写真・篠山学園で行われた入学式で新入生を代表して誓いの言葉を述べるグェンさん=2019年10月7日午前10時36分、兵庫県丹波篠山市南矢代で

 兵庫県丹波篠山市南矢代の外国人介護福祉士養成施設「篠山学園」で、5回目となる入学式が開かれた。ベトナムと中国の女性51人が入学。深刻な人手不足に悩む介護現場の力になれるよう、学び舎での生活をスタートした。

 新入生の内訳はベトナム43人、中国8人。ビザの発給の遅れがあり、入学式には41人が臨んだ。残る10人も近く入学する。

 式典で同校を運営する社会福祉法人「ウエルライフ」(同県西宮市)の木曽賢造理事長は、「日本は少子高齢化で、お年寄りが多く、働く人が少ない。

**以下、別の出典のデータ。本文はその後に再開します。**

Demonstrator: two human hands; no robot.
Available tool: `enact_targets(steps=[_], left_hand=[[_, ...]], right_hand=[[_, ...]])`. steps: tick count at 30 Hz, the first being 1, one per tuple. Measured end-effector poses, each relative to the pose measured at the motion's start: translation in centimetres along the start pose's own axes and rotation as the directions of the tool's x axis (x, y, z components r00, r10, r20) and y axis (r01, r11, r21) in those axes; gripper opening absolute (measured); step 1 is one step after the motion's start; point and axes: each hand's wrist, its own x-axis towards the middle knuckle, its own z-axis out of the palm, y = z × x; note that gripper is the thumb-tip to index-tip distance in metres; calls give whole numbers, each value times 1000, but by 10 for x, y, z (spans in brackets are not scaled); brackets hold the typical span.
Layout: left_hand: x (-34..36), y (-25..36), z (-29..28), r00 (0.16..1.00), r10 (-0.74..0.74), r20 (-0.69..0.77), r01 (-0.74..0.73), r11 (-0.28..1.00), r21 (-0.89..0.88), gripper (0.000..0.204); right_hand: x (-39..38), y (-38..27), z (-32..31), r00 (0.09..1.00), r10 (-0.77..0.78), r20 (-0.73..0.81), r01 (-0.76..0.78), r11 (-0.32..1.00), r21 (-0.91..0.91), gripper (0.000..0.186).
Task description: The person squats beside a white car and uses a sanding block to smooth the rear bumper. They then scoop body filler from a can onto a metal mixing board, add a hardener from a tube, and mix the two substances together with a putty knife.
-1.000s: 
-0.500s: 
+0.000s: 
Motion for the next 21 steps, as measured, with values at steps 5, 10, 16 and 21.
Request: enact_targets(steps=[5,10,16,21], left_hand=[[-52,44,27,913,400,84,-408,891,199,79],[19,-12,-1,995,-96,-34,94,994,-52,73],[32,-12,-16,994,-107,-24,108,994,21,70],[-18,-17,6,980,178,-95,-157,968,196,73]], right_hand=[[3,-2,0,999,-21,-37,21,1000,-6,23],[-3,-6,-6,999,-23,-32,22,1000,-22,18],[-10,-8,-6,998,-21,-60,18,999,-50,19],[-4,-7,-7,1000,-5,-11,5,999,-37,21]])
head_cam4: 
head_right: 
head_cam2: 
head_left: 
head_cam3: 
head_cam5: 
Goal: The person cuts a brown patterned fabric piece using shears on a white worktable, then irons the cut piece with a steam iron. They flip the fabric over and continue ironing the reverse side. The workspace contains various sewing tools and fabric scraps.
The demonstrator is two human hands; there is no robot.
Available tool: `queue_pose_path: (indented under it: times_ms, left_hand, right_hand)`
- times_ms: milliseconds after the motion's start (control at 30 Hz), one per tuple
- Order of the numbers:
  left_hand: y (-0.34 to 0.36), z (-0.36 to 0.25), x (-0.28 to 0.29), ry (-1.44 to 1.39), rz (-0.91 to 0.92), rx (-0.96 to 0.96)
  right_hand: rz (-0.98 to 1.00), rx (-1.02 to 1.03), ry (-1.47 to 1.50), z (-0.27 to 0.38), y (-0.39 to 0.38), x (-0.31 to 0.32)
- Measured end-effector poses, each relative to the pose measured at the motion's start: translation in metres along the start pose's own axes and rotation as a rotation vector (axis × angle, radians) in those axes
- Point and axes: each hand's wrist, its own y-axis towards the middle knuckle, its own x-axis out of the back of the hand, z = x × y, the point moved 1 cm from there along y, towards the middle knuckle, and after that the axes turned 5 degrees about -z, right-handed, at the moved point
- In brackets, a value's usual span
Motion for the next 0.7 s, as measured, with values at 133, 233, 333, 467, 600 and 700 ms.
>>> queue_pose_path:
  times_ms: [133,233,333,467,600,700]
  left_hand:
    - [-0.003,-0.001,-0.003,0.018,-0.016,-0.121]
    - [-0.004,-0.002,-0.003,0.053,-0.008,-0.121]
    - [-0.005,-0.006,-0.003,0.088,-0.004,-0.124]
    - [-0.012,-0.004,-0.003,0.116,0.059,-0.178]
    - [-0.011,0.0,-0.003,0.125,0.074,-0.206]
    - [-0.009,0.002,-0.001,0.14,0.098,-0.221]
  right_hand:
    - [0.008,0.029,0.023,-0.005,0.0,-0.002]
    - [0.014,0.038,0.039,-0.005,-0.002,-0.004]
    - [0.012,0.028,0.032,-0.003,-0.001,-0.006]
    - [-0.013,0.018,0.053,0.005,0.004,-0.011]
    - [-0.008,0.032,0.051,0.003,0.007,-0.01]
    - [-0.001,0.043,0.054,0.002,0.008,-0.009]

いろんな経験を積み、技能を高め、日本を助けてほしい」と激励。山村信哉学園長も、「介護福祉士は介護を必要とする人の身の回りの世話だけでなく、夢や自立を助ける仕事」とし、「職員を日本のお父さんと思って頼って。2年後、全員が笑顔で巣立つことを祈っています」とエールを送った。

 新入生代表のベトナム人、グェン・ジュー・リンさん(20)は、「私はもともと日本に興味があり、高齢化していることを知った。この学校で技術を身に着け、人に寄り添える介護福祉士を目指したい」と意気込んだ。

 在校生代表であいさつしたベトナム人のブィ・ティ・ミーさん(25)は、「困ったことがあったら、一人で悩まず声をかけて。互いに努力し、学び、良い介護福祉士になりましょう」と笑顔で呼びかけた。

 同校は2017年、旧篠山産業高校丹南校の校舎を活用して開校。ベトナムを中心にアジアの女性留学生を主な対象とした2年制の全寮制介護福祉士養成施設で、1学年の定員は80人。新入生を含め、在校生は143人となった。